Think about GDPR as we have been thinking about accessibility. Accessibility is the law in many countries (yes, even the US!) and you could be fined or sued if you have a website, mobile app or another digital channel that is not accessible to users. But the reason most organizations choose to be accessible isn't the fines or lawsuits (although that is a driver for some). Rather, being accessible online is the right thing to do and makes good marketing sense. By isolating a large population of users, including an aging population with disposable income, you are denying a segment of your audience the opportunity to engage with you online and buy products/services.
The same holds true for GDPR. Yes, its a regulation, but it is the right and smart thing to do.
GDPR addresses two types of organizations:
If you support another organization by processing their data that is collected from EU persons, you are considered a processor and GDPR applies to you. Your should become familiar with your obligations under the regulation.

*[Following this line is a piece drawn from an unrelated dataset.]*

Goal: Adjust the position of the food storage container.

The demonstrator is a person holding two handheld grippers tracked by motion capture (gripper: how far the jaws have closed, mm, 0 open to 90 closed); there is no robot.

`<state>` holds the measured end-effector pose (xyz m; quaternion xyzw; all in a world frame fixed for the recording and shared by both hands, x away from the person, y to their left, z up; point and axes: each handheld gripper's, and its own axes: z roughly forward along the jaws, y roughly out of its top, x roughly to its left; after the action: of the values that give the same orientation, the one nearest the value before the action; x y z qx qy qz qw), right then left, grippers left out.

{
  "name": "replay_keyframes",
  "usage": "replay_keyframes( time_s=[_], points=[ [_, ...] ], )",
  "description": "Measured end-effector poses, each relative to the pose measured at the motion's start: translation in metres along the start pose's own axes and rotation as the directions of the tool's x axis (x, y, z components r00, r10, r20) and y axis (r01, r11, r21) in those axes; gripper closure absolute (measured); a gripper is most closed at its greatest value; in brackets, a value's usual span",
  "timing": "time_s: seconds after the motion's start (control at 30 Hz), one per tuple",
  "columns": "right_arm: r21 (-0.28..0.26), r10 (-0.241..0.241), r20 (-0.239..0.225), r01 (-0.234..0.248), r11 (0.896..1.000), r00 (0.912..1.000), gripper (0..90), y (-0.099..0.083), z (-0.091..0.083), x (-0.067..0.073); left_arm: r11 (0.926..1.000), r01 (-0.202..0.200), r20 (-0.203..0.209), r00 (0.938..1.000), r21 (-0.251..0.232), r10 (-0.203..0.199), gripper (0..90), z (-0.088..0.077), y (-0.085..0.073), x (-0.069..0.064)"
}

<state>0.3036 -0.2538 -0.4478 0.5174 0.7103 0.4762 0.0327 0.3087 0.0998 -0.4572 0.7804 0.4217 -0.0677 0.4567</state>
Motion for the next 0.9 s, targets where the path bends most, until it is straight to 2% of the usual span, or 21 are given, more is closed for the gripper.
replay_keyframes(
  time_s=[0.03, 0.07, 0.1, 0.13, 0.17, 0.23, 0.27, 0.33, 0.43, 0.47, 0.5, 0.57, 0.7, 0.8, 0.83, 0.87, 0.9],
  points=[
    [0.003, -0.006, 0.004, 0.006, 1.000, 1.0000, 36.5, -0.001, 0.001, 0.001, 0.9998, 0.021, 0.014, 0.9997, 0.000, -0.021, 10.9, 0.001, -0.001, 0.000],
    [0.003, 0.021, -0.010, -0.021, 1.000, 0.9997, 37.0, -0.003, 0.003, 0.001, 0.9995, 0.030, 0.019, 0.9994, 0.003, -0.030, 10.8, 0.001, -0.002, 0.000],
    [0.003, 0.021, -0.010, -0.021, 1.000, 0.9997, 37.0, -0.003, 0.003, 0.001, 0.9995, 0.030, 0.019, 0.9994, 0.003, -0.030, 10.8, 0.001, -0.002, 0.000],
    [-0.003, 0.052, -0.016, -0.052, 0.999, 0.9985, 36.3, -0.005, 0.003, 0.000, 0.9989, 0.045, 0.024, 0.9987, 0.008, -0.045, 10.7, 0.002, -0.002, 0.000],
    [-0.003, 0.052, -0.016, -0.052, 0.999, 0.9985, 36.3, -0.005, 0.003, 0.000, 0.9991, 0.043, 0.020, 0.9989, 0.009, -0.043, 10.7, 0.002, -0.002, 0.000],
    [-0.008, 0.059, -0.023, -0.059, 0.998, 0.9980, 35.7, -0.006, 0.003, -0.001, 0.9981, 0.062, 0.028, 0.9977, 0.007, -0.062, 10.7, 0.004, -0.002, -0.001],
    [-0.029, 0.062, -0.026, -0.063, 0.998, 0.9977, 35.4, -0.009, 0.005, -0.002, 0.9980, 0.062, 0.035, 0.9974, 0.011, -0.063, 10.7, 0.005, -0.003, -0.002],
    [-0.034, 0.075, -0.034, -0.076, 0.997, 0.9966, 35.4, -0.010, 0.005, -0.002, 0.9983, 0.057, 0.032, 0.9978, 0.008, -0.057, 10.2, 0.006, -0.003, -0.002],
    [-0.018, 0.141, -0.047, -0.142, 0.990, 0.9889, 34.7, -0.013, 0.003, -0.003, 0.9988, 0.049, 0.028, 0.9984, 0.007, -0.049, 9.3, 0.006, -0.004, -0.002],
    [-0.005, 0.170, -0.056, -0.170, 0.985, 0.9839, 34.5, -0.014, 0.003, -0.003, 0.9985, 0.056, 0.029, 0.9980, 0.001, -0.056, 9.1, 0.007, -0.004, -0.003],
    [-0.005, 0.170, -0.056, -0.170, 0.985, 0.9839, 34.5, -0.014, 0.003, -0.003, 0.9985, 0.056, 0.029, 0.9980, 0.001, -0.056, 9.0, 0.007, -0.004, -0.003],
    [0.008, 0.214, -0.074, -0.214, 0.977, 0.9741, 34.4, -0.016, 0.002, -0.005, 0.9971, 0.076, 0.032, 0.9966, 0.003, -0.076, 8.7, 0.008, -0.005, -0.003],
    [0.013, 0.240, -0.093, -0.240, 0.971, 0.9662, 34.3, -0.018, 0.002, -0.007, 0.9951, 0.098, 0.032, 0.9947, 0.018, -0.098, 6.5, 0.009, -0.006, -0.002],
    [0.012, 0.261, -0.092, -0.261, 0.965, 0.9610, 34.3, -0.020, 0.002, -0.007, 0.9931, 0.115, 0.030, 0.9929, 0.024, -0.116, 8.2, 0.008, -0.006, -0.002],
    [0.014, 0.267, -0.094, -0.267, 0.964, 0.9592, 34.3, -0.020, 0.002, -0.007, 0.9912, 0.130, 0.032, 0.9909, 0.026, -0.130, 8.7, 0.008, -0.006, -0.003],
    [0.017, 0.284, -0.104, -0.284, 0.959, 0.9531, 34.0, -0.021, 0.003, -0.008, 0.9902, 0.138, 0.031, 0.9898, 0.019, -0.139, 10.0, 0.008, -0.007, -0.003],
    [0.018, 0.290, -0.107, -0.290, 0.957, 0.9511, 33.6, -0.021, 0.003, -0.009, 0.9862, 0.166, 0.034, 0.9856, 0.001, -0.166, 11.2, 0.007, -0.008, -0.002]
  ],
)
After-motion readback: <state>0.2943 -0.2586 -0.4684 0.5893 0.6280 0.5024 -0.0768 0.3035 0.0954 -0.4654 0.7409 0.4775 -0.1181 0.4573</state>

Adopting any new policy and making changes to existing organizational processes is hard, regardless of type. The reality is that everyone has a job to do and trying to comply with a new policy, such as GDPR, is resource-intensive and disruptive to that day-to-day rhythm that has been established.
Some organizations are taking a foundational approach to GDPR, auditing all processes that result in data collection and analyzing them to ensure that consent is properly obtained, data is correctly stored and processed, and that data is discarded when it is no longer required to achieve the goal for which you obtained consent from the user. This process can be intensive, in that it looks at every source of data throughout the organization, including internal systems, email, as well as all areas of digital marketing, communications, product fulfillment, back end office systems, and others. That can be time consuming as well as very costly.
Other organizations are taking a top-down approach by creating new policies and pushing into the organization knowledge to change individual processes in accordance with the GDPR. This can be more practical, but it is time consuming and can miss some areas that are not as evident; for example, that email you send to your marketing partner every year in January with the list of email addresses of users you target for a specific type of webinar. Yes, that one email is still subject to GDPR!
I have been working with organizations in a more collaborative, workshop style manner to determine GDPR gap areas and who in the organization should work to create actions to close them. It is unlikely that this approach will have you up and ready for GDPR by May 25, 2018. However, this approach tends to be more compatible with day-to-day workloads and existing budgets.
Different reports that I have read give the range of non-compliance with the GDPR between 60% and 80% of organizations. So if you are not yet compliant, you are in the majority and contribute to that statistics range. I urge you to consider starting the process and not letting yourself become overwhelmed. This is a fundamental shift in how we will collect, store, process, and discard user data going forward. It will take time to come into compliance, but you can't get there unless you start.
And the definition of starting can be very individual depending on your organization size, industry, type (B2C vs. B2B), etc. Simply creating a policy and coming into awareness of GDPR can be a start. But doing nothing and hoping that the regulation will pass is probably not a good plan.